What is needed:
When you reach the line containing "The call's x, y" in the records below, start copying exactly, and stop once you have copied the line containing "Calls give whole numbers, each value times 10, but".

Exercise data:

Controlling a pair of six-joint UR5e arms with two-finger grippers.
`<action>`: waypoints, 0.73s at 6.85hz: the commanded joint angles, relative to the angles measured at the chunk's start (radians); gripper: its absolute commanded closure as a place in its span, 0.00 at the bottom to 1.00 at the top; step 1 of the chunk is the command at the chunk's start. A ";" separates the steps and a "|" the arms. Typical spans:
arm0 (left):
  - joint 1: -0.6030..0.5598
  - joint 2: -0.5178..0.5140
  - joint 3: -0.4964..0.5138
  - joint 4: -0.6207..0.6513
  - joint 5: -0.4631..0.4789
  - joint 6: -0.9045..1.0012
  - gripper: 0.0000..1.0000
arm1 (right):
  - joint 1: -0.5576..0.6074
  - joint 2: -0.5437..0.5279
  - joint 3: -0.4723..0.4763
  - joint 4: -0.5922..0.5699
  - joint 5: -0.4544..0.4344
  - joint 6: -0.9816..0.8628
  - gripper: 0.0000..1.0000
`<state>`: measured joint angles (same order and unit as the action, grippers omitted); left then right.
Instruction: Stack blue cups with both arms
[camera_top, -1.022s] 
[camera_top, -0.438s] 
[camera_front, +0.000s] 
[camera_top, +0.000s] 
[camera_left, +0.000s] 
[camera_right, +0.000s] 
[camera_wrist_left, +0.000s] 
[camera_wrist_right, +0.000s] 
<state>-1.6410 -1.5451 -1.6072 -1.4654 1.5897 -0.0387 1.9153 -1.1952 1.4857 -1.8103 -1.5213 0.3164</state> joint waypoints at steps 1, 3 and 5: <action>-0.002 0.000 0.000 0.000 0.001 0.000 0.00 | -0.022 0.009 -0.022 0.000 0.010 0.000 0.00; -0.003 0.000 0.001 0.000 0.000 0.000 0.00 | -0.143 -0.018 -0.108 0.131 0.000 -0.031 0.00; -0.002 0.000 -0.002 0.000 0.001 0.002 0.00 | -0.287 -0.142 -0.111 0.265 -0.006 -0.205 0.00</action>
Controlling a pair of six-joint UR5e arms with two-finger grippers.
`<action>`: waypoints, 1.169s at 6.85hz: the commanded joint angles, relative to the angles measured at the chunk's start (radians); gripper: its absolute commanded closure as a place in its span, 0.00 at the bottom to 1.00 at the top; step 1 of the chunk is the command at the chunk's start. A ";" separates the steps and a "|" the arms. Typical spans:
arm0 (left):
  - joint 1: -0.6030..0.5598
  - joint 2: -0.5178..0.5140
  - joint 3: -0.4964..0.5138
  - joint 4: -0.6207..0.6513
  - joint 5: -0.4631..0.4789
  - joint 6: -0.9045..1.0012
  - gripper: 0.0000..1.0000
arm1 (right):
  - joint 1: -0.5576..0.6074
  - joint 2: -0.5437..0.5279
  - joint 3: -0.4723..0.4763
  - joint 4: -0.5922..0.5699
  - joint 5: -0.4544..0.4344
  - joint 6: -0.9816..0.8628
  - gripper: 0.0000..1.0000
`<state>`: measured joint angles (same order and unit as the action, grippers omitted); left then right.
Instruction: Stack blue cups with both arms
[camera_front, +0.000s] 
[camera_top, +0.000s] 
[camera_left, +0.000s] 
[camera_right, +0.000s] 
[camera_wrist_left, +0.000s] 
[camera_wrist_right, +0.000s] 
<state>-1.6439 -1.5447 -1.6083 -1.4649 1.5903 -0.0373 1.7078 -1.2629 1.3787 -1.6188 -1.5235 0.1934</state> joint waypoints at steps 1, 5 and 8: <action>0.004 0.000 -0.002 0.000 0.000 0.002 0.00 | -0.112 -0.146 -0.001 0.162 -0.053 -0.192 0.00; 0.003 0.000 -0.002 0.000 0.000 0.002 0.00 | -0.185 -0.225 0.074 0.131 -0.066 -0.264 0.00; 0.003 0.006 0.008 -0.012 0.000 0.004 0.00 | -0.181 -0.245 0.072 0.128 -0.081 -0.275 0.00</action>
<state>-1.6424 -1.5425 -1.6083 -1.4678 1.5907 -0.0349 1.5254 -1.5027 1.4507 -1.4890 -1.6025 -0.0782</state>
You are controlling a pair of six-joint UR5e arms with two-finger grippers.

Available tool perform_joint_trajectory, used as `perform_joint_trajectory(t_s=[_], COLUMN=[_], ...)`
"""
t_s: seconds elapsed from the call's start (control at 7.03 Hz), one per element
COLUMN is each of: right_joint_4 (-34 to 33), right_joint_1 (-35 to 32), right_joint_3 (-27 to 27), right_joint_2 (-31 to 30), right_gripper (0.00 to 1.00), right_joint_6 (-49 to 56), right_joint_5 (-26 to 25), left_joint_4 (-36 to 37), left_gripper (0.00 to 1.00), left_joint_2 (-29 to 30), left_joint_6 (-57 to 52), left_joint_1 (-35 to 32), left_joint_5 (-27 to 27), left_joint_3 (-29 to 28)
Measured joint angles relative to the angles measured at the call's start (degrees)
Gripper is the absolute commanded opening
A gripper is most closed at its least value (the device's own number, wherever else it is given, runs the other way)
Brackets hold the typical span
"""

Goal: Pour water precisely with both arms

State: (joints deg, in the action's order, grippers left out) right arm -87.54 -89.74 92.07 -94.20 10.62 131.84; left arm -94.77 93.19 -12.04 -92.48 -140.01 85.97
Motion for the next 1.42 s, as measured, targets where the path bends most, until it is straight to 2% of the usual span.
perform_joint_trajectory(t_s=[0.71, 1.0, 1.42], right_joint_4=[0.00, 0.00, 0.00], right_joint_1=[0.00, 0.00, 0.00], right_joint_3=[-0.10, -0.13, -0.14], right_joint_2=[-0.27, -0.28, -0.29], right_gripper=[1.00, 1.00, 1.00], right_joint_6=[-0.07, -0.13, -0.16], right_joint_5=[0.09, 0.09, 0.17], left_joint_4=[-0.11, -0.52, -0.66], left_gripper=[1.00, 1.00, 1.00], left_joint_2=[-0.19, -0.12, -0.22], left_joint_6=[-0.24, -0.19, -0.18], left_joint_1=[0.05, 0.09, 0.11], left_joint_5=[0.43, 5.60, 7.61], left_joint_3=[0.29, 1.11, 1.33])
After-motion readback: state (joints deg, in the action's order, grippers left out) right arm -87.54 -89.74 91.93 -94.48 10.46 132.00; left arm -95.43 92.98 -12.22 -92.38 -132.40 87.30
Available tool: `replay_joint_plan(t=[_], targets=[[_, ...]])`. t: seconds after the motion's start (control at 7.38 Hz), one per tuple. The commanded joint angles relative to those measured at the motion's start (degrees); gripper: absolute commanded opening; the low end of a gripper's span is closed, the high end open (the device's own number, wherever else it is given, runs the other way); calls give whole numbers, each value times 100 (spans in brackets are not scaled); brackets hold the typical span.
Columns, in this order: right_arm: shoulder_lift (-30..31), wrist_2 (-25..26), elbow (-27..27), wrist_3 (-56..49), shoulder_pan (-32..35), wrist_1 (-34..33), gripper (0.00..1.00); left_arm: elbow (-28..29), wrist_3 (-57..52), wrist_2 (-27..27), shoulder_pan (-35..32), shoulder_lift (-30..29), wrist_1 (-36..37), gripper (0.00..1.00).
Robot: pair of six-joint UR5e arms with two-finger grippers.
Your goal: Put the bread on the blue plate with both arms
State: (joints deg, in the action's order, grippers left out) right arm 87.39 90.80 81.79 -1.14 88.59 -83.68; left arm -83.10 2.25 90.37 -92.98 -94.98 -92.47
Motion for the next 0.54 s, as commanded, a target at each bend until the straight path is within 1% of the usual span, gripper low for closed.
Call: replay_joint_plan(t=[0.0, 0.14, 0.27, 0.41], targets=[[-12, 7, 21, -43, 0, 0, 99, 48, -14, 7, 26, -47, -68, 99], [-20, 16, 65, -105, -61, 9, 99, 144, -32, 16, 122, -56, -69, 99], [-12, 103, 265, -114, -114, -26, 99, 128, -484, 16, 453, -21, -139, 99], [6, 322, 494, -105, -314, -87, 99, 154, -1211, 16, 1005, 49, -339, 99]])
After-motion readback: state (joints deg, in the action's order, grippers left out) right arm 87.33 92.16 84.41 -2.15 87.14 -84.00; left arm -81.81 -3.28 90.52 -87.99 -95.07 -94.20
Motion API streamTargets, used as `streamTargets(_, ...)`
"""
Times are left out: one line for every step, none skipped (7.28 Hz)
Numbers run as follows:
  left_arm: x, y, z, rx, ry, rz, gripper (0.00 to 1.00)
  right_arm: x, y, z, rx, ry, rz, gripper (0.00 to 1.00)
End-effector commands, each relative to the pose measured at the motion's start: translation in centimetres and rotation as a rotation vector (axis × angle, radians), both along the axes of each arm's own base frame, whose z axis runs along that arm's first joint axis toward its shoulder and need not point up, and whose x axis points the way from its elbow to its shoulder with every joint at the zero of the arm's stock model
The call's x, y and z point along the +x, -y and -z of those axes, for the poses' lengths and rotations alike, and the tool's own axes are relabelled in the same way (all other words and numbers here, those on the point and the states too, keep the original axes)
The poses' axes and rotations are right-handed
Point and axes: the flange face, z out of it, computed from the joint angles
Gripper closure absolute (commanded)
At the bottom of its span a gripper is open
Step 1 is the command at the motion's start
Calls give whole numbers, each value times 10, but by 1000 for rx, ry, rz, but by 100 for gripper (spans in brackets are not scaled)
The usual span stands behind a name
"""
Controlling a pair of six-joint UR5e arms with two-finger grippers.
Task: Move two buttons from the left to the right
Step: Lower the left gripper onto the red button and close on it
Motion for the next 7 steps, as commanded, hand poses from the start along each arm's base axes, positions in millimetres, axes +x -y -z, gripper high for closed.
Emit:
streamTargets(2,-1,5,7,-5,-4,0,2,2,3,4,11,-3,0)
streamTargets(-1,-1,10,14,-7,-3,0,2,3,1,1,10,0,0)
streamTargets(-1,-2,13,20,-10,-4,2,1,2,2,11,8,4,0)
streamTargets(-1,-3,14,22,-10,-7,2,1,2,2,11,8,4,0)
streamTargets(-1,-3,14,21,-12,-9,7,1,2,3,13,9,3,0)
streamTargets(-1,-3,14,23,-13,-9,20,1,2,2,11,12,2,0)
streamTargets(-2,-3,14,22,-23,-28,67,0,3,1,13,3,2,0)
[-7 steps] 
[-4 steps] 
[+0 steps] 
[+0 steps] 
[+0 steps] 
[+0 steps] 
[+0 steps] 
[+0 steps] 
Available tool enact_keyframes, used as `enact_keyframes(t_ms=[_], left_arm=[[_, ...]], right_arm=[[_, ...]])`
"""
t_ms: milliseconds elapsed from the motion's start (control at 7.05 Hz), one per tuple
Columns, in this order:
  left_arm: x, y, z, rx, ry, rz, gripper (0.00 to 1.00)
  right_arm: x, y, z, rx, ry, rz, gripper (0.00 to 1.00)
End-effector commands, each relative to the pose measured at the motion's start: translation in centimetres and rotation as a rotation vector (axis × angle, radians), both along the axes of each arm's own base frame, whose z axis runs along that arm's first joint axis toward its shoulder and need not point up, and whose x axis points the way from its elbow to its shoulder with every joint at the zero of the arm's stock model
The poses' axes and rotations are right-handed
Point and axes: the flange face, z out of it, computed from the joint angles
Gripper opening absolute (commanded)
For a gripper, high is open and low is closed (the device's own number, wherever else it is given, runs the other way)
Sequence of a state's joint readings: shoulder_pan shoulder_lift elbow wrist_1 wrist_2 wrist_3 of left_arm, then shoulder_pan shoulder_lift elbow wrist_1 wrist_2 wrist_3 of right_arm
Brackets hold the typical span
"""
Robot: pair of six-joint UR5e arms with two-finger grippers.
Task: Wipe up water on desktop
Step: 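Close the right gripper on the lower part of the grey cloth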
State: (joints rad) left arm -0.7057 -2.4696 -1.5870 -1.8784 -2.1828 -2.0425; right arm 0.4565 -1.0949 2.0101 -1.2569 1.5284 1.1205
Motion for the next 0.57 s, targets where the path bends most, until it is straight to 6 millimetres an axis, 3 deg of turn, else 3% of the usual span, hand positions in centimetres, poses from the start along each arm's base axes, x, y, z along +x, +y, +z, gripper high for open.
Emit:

Solution to this problem:
The call's x, y and z point along the +x, -y and -z of those axes, for the poses' lengths and rotations alike, and the tool's own axes are relabelled in the same way (all other words and numbers here, those on the point and the states too, keep the original axes)
The poses' axes and rotations are right-handed
Point and axes: the flange face, z out of it, computed from the joint angles
Gripper closure absolute (commanded)
At the bottom of its span a gripper is open
Step 1 is the command at the motion's start
Calls give whole numbers, each value times 10, but by 1000 for rx, ry, rz, but by 100 for gripper (spans in brackets are not scaled)

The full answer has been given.